What is expected –
Copy every line that holds the string "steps" from the data below.
== Segment start ==
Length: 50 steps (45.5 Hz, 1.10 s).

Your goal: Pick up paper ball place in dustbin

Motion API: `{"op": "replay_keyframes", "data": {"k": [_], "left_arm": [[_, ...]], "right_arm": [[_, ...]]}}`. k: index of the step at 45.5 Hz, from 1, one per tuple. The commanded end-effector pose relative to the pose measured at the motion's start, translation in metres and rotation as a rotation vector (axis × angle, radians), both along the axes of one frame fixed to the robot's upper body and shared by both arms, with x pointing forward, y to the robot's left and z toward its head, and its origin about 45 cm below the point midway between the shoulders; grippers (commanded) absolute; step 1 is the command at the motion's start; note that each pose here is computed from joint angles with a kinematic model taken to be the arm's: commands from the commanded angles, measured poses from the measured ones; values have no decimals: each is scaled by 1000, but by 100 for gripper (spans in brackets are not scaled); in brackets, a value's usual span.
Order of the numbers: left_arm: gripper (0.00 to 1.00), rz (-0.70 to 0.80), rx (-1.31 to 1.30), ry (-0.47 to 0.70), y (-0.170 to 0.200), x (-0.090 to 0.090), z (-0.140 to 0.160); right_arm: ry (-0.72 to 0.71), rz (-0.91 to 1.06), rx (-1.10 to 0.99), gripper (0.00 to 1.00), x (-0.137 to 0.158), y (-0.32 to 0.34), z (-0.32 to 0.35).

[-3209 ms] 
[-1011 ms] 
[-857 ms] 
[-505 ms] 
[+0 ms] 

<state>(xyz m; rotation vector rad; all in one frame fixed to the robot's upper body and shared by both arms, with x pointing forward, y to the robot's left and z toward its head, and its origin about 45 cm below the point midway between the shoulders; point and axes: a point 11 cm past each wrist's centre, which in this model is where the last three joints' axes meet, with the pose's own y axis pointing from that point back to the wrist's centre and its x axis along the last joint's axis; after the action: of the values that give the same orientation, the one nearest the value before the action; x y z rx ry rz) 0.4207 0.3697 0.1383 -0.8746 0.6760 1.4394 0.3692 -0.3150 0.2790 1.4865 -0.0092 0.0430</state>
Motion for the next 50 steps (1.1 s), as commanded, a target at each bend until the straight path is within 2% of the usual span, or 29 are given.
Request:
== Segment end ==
Task result –
Length: 50 steps (45.5 Hz, 1.10 s).
Motion for the next 50 steps (1.1 s), as commanded, a target at each bend until the straight path is within 2% of the usual span, or 29 are given.

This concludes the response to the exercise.